DIRECTIONS :: Gather all lines in the entries below that include the word "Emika".

MATERIAL TO PROCESS ::
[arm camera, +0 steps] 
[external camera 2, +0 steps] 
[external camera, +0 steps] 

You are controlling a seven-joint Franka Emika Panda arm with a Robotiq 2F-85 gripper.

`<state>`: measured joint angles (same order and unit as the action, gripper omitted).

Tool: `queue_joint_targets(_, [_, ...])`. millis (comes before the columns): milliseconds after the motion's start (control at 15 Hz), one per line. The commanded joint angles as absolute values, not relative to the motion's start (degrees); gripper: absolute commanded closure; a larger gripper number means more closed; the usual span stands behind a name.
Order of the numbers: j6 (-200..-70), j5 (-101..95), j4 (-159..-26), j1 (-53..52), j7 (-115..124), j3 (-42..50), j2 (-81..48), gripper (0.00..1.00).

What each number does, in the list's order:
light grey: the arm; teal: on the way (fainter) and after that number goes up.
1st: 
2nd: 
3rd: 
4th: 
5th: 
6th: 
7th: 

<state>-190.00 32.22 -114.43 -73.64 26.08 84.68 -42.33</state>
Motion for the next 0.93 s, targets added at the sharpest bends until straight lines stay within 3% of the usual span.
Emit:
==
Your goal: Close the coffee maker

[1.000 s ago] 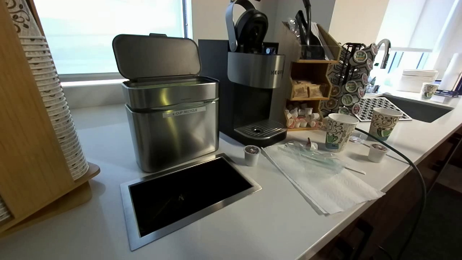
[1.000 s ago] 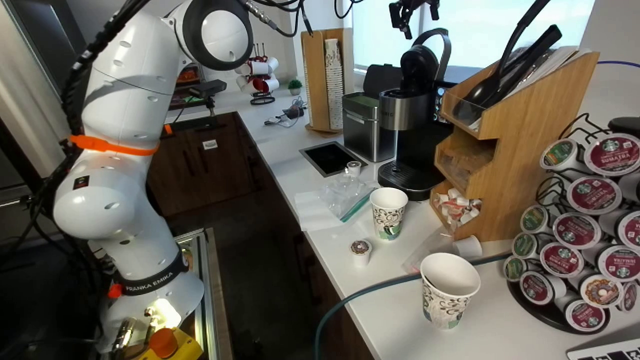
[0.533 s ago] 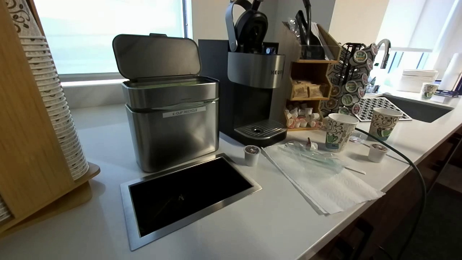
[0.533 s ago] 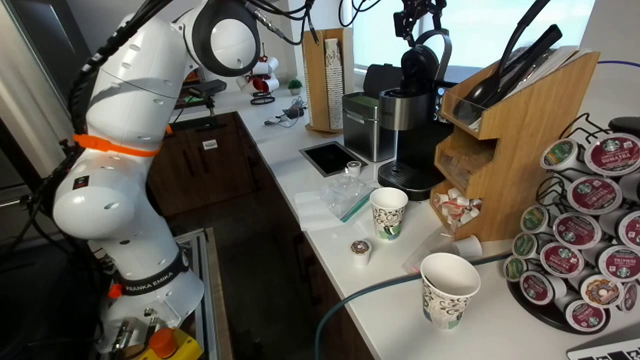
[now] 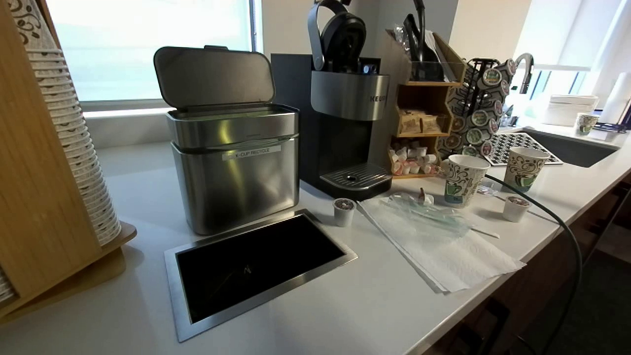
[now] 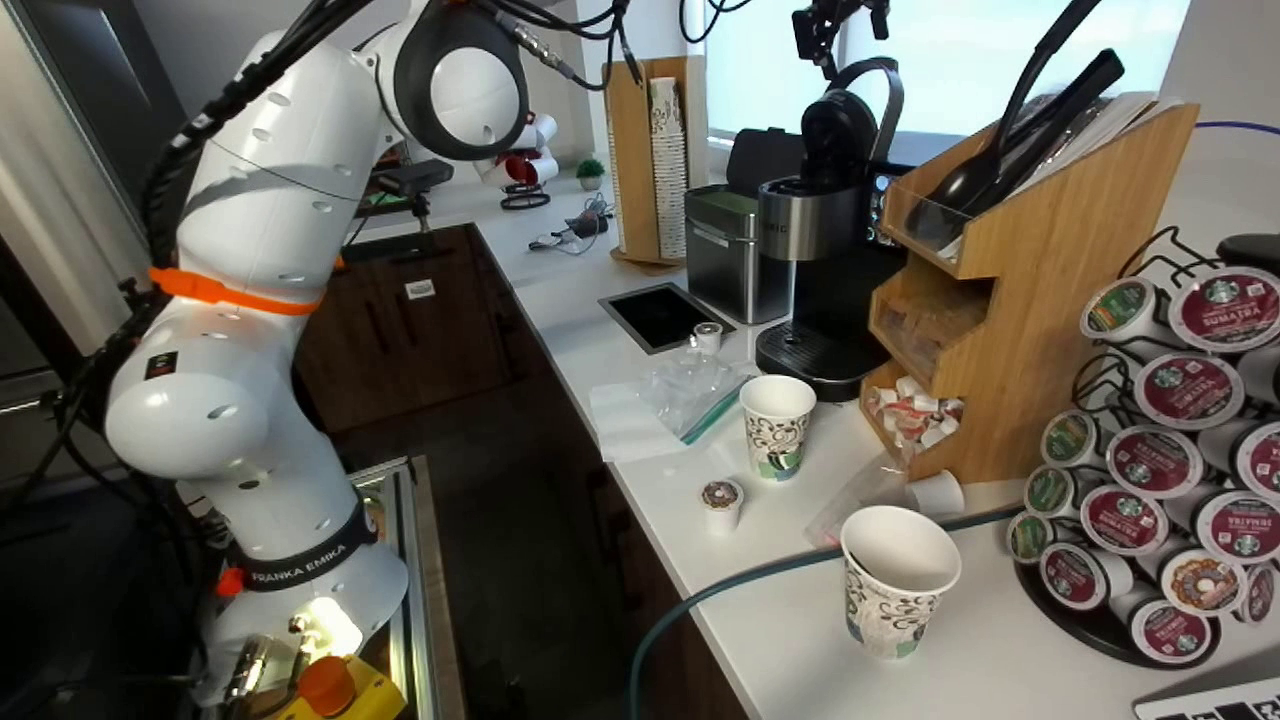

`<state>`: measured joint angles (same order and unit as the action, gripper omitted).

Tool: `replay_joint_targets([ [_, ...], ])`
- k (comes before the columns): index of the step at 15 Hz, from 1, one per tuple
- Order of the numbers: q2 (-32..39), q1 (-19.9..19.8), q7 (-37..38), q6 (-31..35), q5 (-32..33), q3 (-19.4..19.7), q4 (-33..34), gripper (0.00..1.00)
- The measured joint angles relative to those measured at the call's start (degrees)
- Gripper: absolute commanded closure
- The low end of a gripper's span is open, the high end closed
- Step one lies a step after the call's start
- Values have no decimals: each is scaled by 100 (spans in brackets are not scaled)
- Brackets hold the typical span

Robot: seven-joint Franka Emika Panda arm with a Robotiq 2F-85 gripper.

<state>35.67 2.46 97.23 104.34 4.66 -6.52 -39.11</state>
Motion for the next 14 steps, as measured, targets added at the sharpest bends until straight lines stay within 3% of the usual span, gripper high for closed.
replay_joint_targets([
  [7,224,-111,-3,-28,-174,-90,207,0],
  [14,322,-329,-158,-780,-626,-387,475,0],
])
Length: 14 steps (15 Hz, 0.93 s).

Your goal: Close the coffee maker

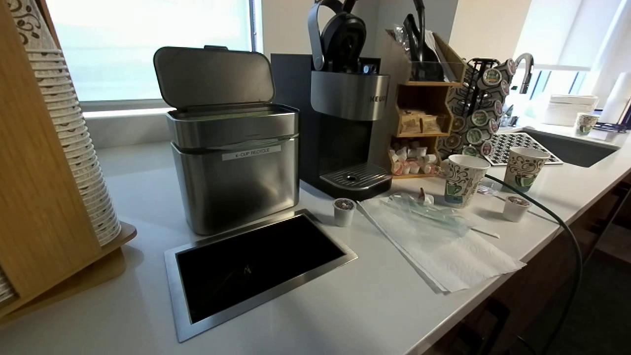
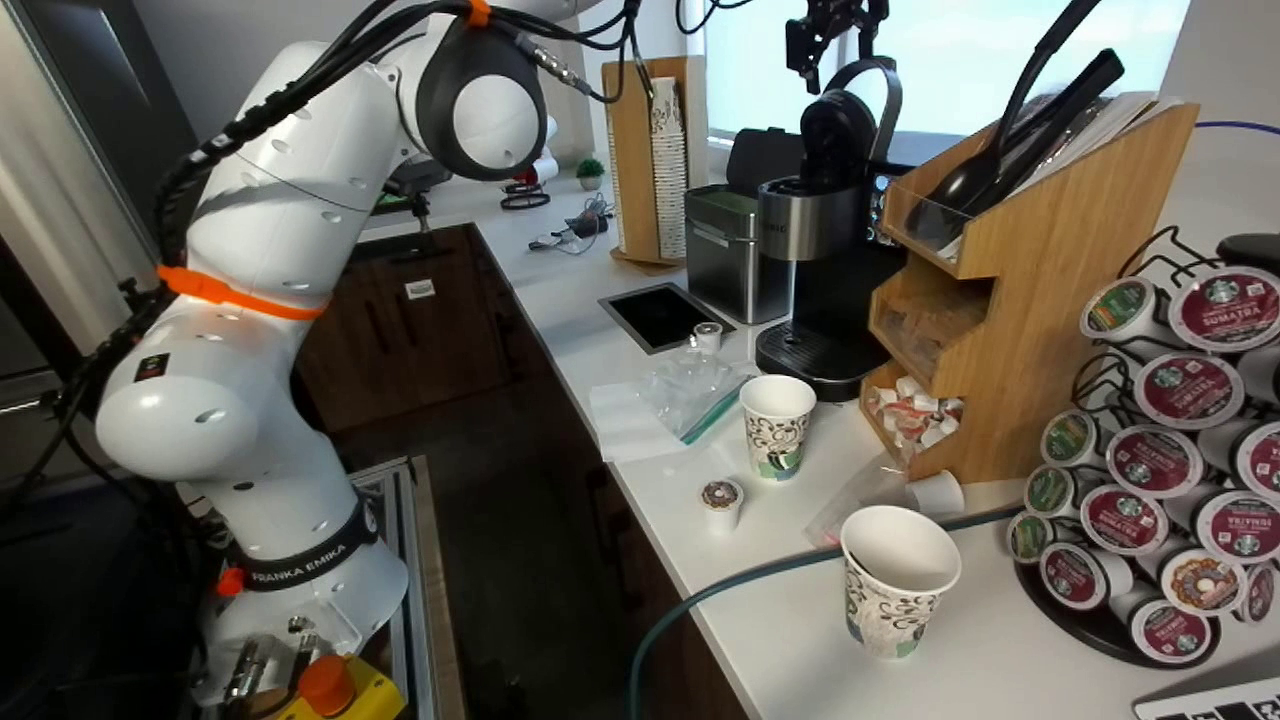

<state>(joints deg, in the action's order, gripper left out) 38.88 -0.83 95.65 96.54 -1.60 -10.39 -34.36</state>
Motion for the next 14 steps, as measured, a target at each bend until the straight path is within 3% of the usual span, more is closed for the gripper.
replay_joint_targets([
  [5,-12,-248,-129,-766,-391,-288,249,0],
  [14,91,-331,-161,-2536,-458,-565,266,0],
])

EXERCISE OUTPUT ::
You are controlling a seven-joint Franka Emika Panda arm with a Robotiq 2F-85 gripper.
Robot: seven-joint Franka Emika Panda arm with a Robotiq 2F-85 gripper.

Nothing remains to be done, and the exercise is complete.